In Vienna and to the west of the city, in the Wachau, Kremstal and Kamptal, where I spent this weekend, the main problems have been sunburn on the grapes due to a sudden heat spike in July, plus the rain in August, causing problems with botrytis (rot). If the rot dries out, you get what is called 'noble rot' and the grapes can still make great wine as long as the botrytis-affected grapes do not dominate. In fact, 'noble rot' can concentrate the flavours of a wine and add complexity, even in a dry wine, though some growers prefer to avoid it altogether in their dry wines. If the rot does not dry out, the grapes are useless and have to be discarded. This makes selection in the vineyard critical: sometimes even parts of bunches need to be cut away, which is an incredibly laborious process. However, the fact that the growers have the skill and the commitment to do this means that there will still be some excellent wines this year. In the vineyards I visited (admittedly some of the top ones), there were predominantly healthy bunches after this careful selection process, with wonderful sweet flavours in the grapes. What is particularly amazing in this part of Austria is just how late the grapes are picked for the weightier and richer styles of dry wine classified as Smaragd (named after the sun-basking lizard) - many of the best Riesling and Grüner Veltliner vineyards will not be harvested until well into November, sometimes later.

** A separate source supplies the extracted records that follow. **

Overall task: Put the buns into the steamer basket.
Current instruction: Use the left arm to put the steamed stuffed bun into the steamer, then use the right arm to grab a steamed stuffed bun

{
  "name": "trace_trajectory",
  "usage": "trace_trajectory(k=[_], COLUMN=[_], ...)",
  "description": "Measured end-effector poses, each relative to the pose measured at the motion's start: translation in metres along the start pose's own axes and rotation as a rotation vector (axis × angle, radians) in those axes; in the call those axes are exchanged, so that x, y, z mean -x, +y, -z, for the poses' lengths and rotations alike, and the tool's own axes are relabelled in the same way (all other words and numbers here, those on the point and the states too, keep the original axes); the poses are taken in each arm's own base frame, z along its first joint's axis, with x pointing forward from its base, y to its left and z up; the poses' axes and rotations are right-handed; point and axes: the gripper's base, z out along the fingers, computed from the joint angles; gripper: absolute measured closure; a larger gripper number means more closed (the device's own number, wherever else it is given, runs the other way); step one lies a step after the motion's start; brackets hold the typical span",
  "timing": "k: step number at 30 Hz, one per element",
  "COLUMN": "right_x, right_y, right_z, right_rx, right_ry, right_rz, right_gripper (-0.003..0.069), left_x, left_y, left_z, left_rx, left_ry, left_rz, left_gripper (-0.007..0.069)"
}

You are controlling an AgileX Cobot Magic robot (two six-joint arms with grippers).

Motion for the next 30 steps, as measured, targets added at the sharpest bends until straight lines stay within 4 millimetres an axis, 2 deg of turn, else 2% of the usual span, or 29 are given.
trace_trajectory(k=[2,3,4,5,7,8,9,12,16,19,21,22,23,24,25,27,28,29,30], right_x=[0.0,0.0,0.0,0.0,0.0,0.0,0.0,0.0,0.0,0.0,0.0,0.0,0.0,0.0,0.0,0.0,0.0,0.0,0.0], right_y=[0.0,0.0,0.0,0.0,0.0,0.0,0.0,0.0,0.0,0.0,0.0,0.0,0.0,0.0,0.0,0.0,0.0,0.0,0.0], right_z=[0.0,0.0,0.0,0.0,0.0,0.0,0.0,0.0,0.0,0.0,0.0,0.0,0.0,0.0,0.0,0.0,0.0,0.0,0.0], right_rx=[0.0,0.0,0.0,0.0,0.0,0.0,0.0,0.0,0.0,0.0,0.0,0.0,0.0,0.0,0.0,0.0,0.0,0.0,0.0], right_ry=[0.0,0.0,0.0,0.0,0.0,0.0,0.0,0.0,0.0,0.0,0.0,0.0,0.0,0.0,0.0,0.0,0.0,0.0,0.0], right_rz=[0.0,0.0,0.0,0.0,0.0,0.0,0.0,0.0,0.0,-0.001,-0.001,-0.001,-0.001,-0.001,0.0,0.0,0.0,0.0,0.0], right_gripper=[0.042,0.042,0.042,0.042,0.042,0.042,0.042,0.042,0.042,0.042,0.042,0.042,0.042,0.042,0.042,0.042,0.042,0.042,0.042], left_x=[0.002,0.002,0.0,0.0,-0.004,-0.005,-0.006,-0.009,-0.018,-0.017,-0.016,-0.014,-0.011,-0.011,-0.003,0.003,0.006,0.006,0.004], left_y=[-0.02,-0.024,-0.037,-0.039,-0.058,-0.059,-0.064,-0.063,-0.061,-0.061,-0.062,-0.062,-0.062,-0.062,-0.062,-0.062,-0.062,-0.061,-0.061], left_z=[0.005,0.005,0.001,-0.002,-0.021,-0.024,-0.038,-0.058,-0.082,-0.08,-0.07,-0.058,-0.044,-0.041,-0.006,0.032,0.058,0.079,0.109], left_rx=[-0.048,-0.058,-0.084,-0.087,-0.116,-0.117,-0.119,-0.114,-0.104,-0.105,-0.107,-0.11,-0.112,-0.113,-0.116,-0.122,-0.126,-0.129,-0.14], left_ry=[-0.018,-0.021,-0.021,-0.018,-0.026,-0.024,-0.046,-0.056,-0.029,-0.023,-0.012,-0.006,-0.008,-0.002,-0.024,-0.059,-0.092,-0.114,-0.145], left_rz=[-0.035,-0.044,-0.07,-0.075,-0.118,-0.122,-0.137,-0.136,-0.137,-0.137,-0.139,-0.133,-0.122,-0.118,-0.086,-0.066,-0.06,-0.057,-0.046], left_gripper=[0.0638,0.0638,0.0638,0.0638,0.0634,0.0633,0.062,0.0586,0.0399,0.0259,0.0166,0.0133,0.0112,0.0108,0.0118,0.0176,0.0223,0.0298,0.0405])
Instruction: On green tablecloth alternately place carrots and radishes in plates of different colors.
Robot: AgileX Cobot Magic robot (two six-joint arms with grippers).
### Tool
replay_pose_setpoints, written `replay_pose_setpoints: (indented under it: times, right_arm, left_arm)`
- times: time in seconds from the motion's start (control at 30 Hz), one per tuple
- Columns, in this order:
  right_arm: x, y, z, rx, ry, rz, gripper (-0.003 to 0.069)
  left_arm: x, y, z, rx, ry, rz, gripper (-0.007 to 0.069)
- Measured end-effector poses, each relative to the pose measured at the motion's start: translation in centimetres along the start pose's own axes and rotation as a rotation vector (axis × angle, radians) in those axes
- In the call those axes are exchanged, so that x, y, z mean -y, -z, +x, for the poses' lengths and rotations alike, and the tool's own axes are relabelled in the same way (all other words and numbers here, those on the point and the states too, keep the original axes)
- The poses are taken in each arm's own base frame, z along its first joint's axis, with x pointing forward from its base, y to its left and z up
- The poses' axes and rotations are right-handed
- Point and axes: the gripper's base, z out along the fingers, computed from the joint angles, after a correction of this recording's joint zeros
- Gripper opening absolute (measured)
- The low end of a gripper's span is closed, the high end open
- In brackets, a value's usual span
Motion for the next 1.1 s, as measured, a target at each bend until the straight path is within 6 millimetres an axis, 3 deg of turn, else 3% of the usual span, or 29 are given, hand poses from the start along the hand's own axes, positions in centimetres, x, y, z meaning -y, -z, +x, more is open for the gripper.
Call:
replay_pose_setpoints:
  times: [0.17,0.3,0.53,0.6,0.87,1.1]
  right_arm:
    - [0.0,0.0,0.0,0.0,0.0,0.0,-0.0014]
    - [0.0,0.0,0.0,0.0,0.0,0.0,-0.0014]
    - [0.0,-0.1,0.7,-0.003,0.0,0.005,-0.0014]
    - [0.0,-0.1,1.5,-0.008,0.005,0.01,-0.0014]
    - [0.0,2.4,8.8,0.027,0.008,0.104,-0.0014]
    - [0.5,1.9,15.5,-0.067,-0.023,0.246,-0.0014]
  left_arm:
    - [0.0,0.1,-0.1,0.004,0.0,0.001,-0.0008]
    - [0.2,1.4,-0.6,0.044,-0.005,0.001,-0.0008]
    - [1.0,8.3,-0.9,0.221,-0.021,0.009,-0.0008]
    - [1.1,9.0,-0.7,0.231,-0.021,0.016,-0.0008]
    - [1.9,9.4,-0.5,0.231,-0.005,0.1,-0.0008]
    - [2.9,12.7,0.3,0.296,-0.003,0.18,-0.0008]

Here's the official summary so far.
Austrian Vintage 2007 - The Winemaker’s Year
For several weeks now, the grapes in Austria’s vineyards have been
undergoing a very diligent 2007 vintage harvest. In some regions, such
as Burgenland and Vienna, the harvest is already nearly complete, while
in cool wine-growing areas in Lower Austria and Steiermark [Styria], the
harvesting of top-level grapes has only recently begun. The weather
conditions in 2007 - hot summer; rainfall at the beginning of September
- make this year a true winemaker’s vintage. The meticulous work in the
vineyards and the careful handling of the grapes in the cellars are key
to this vintage’s success.
Hot Summer, Cool Autumn, Big Challenges
The unusual weather during 2007 resulted in painstaking efforts being
made in Austria’s vineyards. The extremely hot summer required intensive
leaf work in order to prevent sun burning of the grapes. Up to the end
of August, comparisons with the 2003 vintage harvest could be made, but
the rainy period at the beginning of September was yet again a potent
reminder that nature holds a strong influence over the wine in Austria.

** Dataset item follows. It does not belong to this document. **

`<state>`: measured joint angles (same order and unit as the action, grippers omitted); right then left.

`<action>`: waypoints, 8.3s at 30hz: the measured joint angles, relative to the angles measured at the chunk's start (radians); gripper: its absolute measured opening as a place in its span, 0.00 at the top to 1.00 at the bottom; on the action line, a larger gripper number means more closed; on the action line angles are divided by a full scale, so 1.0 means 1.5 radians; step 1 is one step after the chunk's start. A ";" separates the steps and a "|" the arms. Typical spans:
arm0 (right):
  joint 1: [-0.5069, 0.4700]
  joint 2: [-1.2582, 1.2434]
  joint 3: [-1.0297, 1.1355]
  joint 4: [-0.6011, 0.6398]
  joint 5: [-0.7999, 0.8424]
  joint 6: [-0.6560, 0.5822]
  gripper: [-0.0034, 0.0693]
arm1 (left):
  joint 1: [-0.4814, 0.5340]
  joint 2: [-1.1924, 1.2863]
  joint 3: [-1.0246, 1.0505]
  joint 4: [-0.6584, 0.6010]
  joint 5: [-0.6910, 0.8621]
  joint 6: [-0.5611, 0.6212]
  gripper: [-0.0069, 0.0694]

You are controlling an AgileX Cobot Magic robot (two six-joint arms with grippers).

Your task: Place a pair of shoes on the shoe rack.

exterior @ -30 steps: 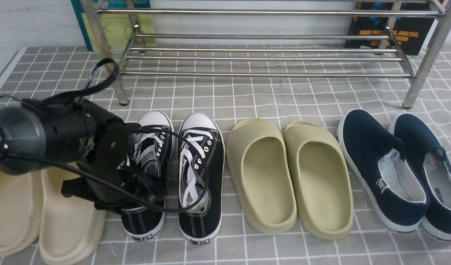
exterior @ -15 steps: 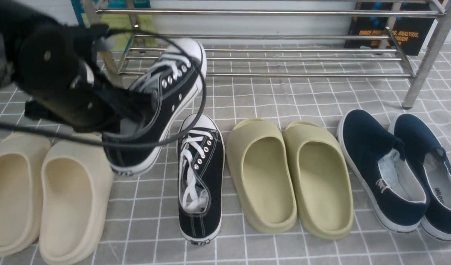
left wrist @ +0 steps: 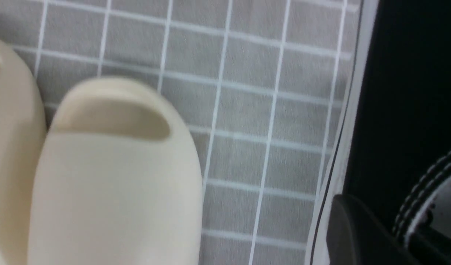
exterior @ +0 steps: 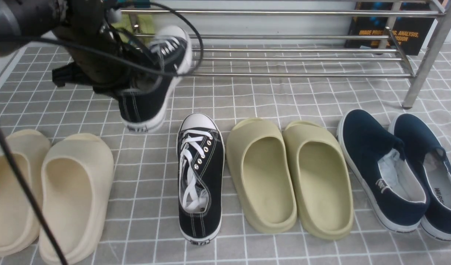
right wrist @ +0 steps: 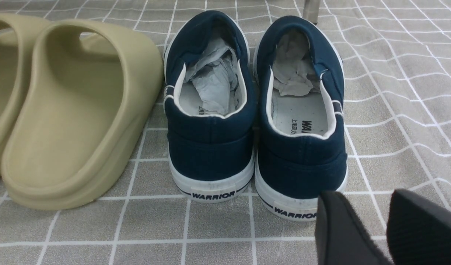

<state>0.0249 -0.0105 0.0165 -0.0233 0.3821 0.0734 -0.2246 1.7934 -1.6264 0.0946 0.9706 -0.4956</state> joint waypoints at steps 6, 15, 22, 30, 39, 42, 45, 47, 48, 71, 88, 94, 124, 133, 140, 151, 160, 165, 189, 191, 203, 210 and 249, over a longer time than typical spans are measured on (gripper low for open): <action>0.000 0.000 0.000 0.000 0.000 0.000 0.62 | 0.013 0.064 -0.084 -0.004 0.003 0.012 0.93; 0.000 0.000 0.000 0.000 0.000 0.000 0.62 | 0.018 0.205 -0.249 -0.019 0.008 0.017 0.93; 0.000 0.000 0.000 0.000 0.000 0.000 0.62 | 0.038 0.278 -0.332 -0.031 -0.003 0.009 0.93; 0.000 0.000 0.000 0.000 0.000 0.000 0.62 | 0.046 0.315 -0.367 -0.063 -0.035 -0.016 0.89; 0.000 0.000 0.000 0.000 0.000 0.000 0.62 | 0.046 0.316 -0.372 -0.069 -0.046 -0.028 0.62; 0.000 0.000 0.000 0.000 0.000 0.000 0.62 | 0.046 0.307 -0.393 -0.049 -0.006 -0.015 0.52; 0.000 0.000 0.000 0.000 0.000 0.000 0.62 | 0.048 0.283 -0.420 -0.023 0.057 0.011 0.50; 0.000 0.000 0.000 0.000 0.000 0.000 0.62 | 0.049 0.253 -0.438 -0.011 0.115 0.043 0.50; 0.000 0.000 0.000 0.000 0.000 0.000 0.62 | 0.049 0.240 -0.444 -0.011 0.142 0.057 0.51; 0.000 0.000 0.000 0.000 0.000 0.000 0.62 | -0.170 -0.164 0.268 -0.063 0.007 0.070 0.59; 0.000 0.000 0.000 0.000 0.000 0.000 0.62 | -0.178 -0.032 0.328 -0.084 -0.120 -0.001 0.59; 0.000 0.000 0.000 0.000 0.000 0.000 0.62 | -0.178 -0.017 0.328 -0.083 -0.136 -0.001 0.67; 0.000 0.000 0.000 0.000 0.000 0.000 0.62 | -0.094 -0.129 0.179 -0.221 -0.116 0.082 0.93; 0.000 0.000 0.000 0.000 0.000 0.000 0.62 | -0.054 0.035 -0.016 -0.260 -0.054 0.099 0.93; 0.000 0.000 0.000 0.000 0.000 0.000 0.62 | -0.053 0.133 -0.125 -0.258 -0.041 0.099 0.93; 0.000 0.000 0.000 0.000 0.000 0.000 0.62 | -0.053 0.262 -0.305 -0.182 -0.052 0.086 0.93; 0.000 0.000 0.000 0.000 0.000 0.000 0.62 | -0.053 0.311 -0.359 -0.127 -0.098 0.068 0.93; 0.000 0.000 0.000 0.000 0.000 0.000 0.62 | -0.053 0.311 -0.359 -0.106 -0.121 0.068 0.89; 0.000 0.000 0.000 0.000 0.000 0.000 0.62 | -0.053 -0.068 -0.369 0.069 0.137 0.087 0.65; 0.000 0.000 0.000 0.000 0.000 0.000 0.62 | -0.053 -0.118 -0.366 0.086 0.171 0.095 0.65; 0.000 0.000 0.000 0.000 0.000 0.000 0.62 | -0.053 -0.443 0.005 0.059 0.143 0.102 0.65; 0.000 0.000 0.000 0.000 0.000 0.000 0.62 | -0.053 -0.620 0.197 0.043 0.113 0.082 0.65; 0.002 0.000 0.000 0.000 0.000 0.000 0.62 | 0.074 -1.142 0.882 0.023 -0.363 0.148 0.93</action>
<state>0.0284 -0.0105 0.0165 -0.0233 0.3821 0.0734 -0.1143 0.0799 -0.3030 0.1285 0.4258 -0.2740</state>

The high volume of rain - around 150 mm in several of the wine-growing
areas - meant that appropriate soil cultivation (for better water
absorption) and particularly careful grape selection have been
necessary. Often, more than one selection process has been required.
Because the early September rains were followed by cool and windy
conditions, rot in the vineyards has been limited.

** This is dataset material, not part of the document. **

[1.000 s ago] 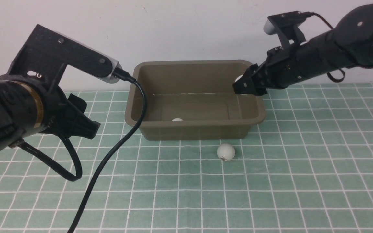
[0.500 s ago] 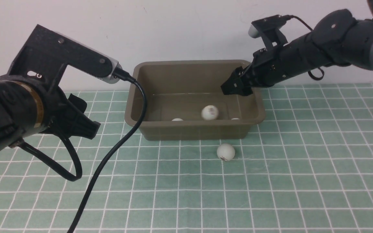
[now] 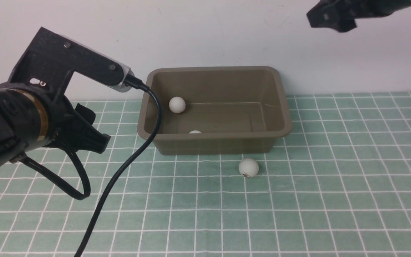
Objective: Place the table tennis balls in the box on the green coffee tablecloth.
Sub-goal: 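Reach for and grasp a ping pong ball on the table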
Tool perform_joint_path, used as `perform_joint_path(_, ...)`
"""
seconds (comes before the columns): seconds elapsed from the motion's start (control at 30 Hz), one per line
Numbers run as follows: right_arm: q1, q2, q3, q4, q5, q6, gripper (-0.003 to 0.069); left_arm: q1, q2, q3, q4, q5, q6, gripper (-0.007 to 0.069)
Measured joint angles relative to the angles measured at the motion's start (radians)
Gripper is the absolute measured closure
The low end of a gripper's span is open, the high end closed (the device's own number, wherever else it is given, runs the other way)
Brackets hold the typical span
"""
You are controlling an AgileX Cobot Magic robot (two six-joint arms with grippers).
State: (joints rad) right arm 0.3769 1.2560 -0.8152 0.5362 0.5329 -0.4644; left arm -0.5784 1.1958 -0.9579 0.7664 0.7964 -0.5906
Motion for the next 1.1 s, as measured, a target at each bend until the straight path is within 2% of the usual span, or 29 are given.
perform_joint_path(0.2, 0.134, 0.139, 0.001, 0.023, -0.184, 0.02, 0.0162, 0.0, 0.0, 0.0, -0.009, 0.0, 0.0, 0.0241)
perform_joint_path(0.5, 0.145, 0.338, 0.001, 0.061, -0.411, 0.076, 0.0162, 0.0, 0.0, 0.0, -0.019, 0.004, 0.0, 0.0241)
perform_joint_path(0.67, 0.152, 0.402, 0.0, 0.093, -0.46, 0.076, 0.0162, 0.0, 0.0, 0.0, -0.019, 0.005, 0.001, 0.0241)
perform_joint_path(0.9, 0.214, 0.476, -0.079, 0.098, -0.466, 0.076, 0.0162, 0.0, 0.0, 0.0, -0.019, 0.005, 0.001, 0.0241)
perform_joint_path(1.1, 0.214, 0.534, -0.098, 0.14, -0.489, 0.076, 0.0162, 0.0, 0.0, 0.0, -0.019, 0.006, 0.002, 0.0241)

Beautiful Ripening Period Promises Aromatic Wines
Determining the exact point of grape selection in terms of sugar
ripeness and phenolic development has been even more of a key factor
this year - one which has tested the nerves of the winemakers. That
extra dash of patience, waiting just a bit more time, has been
delivering wonderfully aromatic white wine grapes, as well as red
variety grapes - especially those with thick skins, like Blaufränkisch -
that promise attractive, piquant wines. A significantly positive effect
of the rains has been the development in the lake areas of Burgenland of
botrytis, which is necessary for the production of many top-quality
sweet-wines à la Beerenauslese and Trockenbeerenauslese.